Pectinase refers to a group of enzymes that catalyze the degradation of pectin. Pectinase is widely distributed in higher plants and microorganisms, and also found in some protozoa and insects. In microorganisms, bacteria, actinomycetes, yeasts, and molds can synthesize and metabolize pectinase. The commercial profit of pectinase industrial application has promoted its research and development. Many manufacturers around the world produce pectinase preparations. As technology advances, production costs have gradually declined and applications of pectinase have become more widespread.
Sources
Many molds and small amounts of bacteria and yeasts can produce pectinase, mainly Aspergillus and Bacillus, others including Penicillium (Penicillium expansum, Penicillium griseoroseum, etc), Sclerotium rolfsii, Rhizoctonia solani, Mucor pusilus, Mucor mucedo, Cloctridium thermosaccharolyticum, Rhizopus stolonifer, Aureobasiduim pullulans, Neurospora rassa, Sporotrichum thermophile, etc. As Aspergillus niger in fungi belongs to GRAS (General Regarded As Safe), its metabolites are safe, so currently marketed food grade pectinase is mainly from Aspergillus niger, and the optimum pH value is generally in the acidic range. With the continuous improvement of molecular biology techniques, gene cloning technology can also be used to achieve expression of pectinase in other microbial hosts.
Classification
Pectinase can be divided into four types: protopectinase, polygalacturonase, penctin lyase (PL), and pectinesterase (PE). Protopectalase can promote the dissolution of pectin. According to its catalytic mechanism, protopectinase is divided into two types: Type A pectinase and Type B pectinase. The former mainly acts on the inner polygalacturonic acid region of protopectin. The latter mainly acts on the outer polysaccharide chains of the galacturonic acid chains and cell wall components. Polygalacturonase is a kind of pectinase which promotes the hydrolysis of galacturonic acid chain under water environment. According to different mechanisms of hydrolysis, it can be divided into two types: one is fungal exogalacturonase, its final product is monomeric galacturonic acid; the other is bacterial exogalacturonase, its final product is a dimeric galacturonic acid. Penctin lyase is a pectinase that cleaves pectic polymers by trans-elimination. The penctin lyase cleaves the glycosidic bond at the C-4 position while eliminating an H atom from C-5, resulting in an unsaturated product. According to its catalytic mechanism and different substrates, penctin lyase can be divided into endogalacturonase (EndoPGL), exogalacturonase (ExoPGL), endopolymethylgalacturonase (EndoPMGL), and exopolymethylgalacturonase (ExoPMGL). Pectinesterase can remove the methoxy group and promote the demethylation of pectin.
Properties
The molecular weight of pectinase is generally between 20kD and 60kD, and most of them exist as monomeric enzymes.

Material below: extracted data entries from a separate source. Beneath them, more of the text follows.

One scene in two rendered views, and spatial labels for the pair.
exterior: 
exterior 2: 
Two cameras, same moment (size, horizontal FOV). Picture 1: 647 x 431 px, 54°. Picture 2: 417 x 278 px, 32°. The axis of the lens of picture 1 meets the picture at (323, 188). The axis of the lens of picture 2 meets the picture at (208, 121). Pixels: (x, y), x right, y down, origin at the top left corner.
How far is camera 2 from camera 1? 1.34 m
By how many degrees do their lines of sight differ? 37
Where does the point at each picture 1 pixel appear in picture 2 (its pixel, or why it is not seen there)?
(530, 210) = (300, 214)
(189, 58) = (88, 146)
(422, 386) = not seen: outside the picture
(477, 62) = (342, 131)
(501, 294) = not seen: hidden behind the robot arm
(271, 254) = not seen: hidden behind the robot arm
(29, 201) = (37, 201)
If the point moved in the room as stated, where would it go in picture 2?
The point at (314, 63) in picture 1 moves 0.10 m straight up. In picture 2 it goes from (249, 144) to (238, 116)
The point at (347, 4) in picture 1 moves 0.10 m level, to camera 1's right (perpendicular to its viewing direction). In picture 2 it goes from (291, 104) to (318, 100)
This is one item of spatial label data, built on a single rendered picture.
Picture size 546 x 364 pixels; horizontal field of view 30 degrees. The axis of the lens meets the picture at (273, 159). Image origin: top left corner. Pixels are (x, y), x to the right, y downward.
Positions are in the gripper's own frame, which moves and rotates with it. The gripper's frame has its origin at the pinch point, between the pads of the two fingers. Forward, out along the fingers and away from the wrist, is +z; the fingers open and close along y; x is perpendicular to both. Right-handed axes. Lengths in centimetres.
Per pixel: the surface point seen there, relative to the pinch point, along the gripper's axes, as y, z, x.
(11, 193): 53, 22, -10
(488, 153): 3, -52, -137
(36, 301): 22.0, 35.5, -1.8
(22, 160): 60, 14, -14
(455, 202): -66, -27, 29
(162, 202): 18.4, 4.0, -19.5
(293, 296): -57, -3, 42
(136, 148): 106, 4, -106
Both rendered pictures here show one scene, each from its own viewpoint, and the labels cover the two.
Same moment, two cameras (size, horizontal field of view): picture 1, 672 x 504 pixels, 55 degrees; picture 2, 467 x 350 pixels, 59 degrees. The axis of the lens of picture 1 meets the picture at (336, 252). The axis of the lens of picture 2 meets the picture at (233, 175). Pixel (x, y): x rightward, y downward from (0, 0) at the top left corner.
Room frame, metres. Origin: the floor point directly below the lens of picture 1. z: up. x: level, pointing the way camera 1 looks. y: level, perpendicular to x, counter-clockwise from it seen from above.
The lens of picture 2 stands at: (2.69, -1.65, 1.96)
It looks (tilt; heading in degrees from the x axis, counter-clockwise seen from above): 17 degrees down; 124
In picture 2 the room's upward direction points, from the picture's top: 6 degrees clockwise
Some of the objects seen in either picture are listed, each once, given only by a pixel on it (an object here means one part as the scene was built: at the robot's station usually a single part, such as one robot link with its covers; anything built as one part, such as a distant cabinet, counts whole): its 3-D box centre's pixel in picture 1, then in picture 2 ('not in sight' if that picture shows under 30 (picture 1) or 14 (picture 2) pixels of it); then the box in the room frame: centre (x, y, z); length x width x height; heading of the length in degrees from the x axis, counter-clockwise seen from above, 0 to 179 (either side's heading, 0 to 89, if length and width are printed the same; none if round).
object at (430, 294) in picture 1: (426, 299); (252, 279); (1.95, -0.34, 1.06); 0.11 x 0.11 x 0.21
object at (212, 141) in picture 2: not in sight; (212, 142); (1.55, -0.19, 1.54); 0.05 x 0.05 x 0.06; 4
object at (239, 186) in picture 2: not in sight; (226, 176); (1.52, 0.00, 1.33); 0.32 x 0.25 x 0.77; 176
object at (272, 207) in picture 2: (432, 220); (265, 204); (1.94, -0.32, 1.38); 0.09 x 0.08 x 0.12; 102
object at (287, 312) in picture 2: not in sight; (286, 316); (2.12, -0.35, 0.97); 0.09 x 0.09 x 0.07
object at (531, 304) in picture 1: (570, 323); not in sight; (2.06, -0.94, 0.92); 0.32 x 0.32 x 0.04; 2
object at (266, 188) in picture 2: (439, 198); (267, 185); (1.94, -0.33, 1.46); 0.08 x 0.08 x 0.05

Pectinase activity is usually in the range of pH 3.0 to 9.0, with an isoelectric point of 4.0 to 9.0. Among them, an optimum pH of a hydrolase is 4.0 to 6.5, and its action does not require the participation of Ca2+. The optimum pH of the penctin lyase is 8.0 to 10.0, and its action requires Ca2+ involvement. The pectinase produced by different strains has different properties. Common purification methods of pectinase include ammonium sulfate precipitation, acetone precipitation, ion exchange chromatography and gel filtration chromatography.
Applications
Pectinase can disrupt the cell wall of plant cells, which can be applied to the production of fruit and vegetable juices, the clarification of fruit wines, the extraction of natural products, the biological degumming of textiles, and the biological pulping of the paper industry. Most of the original juices and concentrated juices use pectinase during the production process. Because the pectin content in various fruits is quite different, and the composition of pectin is also slightly different, the enzyme composition of pectinase should be determined according to different varieties and processing purposes. The existence of pectin influences or hinders the release of natural products to varying degrees. Under appropriate conditions, autolysis of plant cells can produce lytic enzymes including pectinase. However, this process can cause structural changes in the product to be separated, and even produce small molecule by-products that are not conducive to separation in most cases. Therefore, relying on the self-enzyme system of plant cells does not facilitate the extraction of natural products. In general, the intracellular enzyme system should be heat-inactivated before selecting the corresponding enzyme for processing. The use of alkaline pectinase instead of alkali to process cotton, hemp and other fabrics, can remove the pectin material in the relatively mild pH and temperature conditions to make the treated fabric feel soft. This high-intensity process replaces the traditional hot-alkali degumming process that consumes large amounts of energy and is heavily polluted. Biopulping in the paper industry is similar to the biological degumming of textiles. Pectinases are used to degrade pectin, hemicellulose and lignin in plant fiber raw materials and disperse them into bundle fibers or monofilaments that meet different requirements of the paper industry.